Communicating Impact

Week 6 Lesson 6 AI Evals for Product Dev
Shane Butler AI Analyst Lab

Which prioritization dimension was hardest to assess objectively?

Think back to L6.3 — your answer before reading.

Your evaluation work dies when communication fails

BEFORE
6 weeks of evaluation work → One-size-fits-all report → No one acts
AFTER
Same evaluation work → Audience-tailored briefs → Decisions move forward
This lesson closes the gap

Same evidence, different translation for each stakeholder

Executive Product Engineering
Retrieval quality +53% Users complete complex queries in one turn instead of three PM/DS users see 70% fewer clarification requests (they get the right answer on the first try); Executive users see 10% fewer Re-ranker precision@5 (how often the top 5 results are relevant) improved from 0.64 to 0.82 via new retrieval model; +400ms at p95

Match claim strength to evidence strength

Overclaimed Properly Hedged
v2 improves quality by 53% v2 improved quality by 53% (95% CI [48-58%] — we're 95% confident the true improvement is between 48-58%) for PM/DS users in our 10k-user experiment
Hallucination is significantly reduced Hallucination rate decreased from 15% to 9% (p < 0.001, highly statistically significant; 5,000 users per group)
Latency slightly increased Median latency +50ms (within SLA); p95 +400ms, breaching 2s SLA for 12% of queries
The change is positive overall Net quality improved for 85% of users. Remaining 15% experienced latency degradation with no quality benefit

Report segments and tails, not only averages

Percentile Latency increase (ms) What it means
p10 (best 10%) +30ms Best-case users barely notice
p50 (median) +50ms Typical user sees small increase
p90 (worst 10%) +180ms 10% of users see meaningful increase
p95 (worst 5%) +400ms 5% of users see dramatic increase, blowing through SLA
Average: +110ms
Hides the real story

Which evidence will you lead with in the exec brief?

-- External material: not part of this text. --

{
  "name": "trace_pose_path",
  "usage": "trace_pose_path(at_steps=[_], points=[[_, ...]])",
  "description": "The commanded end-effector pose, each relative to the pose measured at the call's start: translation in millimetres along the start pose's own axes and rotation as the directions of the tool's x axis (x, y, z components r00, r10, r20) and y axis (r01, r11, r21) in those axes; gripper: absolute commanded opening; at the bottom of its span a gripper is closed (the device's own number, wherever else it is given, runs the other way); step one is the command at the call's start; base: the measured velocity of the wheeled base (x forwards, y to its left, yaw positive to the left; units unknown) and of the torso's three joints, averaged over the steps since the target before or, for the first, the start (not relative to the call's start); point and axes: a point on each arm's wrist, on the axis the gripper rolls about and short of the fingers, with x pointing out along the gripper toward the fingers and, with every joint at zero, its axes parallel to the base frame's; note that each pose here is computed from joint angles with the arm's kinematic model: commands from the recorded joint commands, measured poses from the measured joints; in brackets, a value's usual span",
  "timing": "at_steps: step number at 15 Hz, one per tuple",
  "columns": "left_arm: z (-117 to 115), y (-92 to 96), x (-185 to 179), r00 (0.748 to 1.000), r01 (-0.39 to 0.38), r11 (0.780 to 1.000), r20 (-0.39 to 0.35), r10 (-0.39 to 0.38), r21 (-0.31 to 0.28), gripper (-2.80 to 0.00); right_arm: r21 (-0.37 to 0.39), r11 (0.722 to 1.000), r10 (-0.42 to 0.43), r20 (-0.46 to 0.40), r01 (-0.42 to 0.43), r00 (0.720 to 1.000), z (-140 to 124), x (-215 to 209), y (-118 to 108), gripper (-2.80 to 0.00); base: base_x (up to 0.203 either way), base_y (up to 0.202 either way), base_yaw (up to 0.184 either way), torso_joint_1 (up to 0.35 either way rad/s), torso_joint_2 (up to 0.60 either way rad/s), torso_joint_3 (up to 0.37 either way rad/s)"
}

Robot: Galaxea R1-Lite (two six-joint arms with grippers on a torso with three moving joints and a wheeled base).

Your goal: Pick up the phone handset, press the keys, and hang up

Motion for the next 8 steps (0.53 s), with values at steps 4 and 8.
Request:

You have the v2 experiment results: retrieval quality +53%, hallucination rate -40%, median latency +50ms, p95 latency +400ms for worst-case users, cost +10%.
Which piece of evidence will you lead with? Write the first sentence of your impact brief.

Treatment effects differ substantially by segment

Segment Treatment effect (percentage points) 95% CI
PM +12pp 10-14%
DS +9pp 7-11%
Engineering +11pp 9-13%
Executive +2pp -1 to 5% (not statistically significant)

SLA breach is concentrated in Executive segment

Segment p95 latency (slowest 5%, in ms) SLA status (2000ms threshold)
PM 1,800ms Within SLA
DS 1,850ms Within SLA
Engineering 1,750ms Within SLA
Executive 2,400ms BREACHED

Properly hedged claims with distribution detail

Executive Impact Brief — Key Results
  • Retrieval precision improved by 53 percentage points (95% CI: we're 95% confident the true improvement is 48-58%) for PM/DS users (6,000 users). Executive users saw 2pp improvement (95% CI: -1 to 5%, not statistically significant — the improvement could be zero or even negative).
  • Hallucination rate decreased from 15% to 9% in treatment group (p < 0.001, highly statistically significant; 5,000 users per group).
  • Median latency +50ms (within SLA). P95 latency (slowest 5% of queries) +400ms overall, breaching 2s SLA for 12% of queries — concentrated in Executive segment (p95=2.4s).
  • Cost per query increased ~10% (95% CI: 8-12%) due to re-ranker token overhead.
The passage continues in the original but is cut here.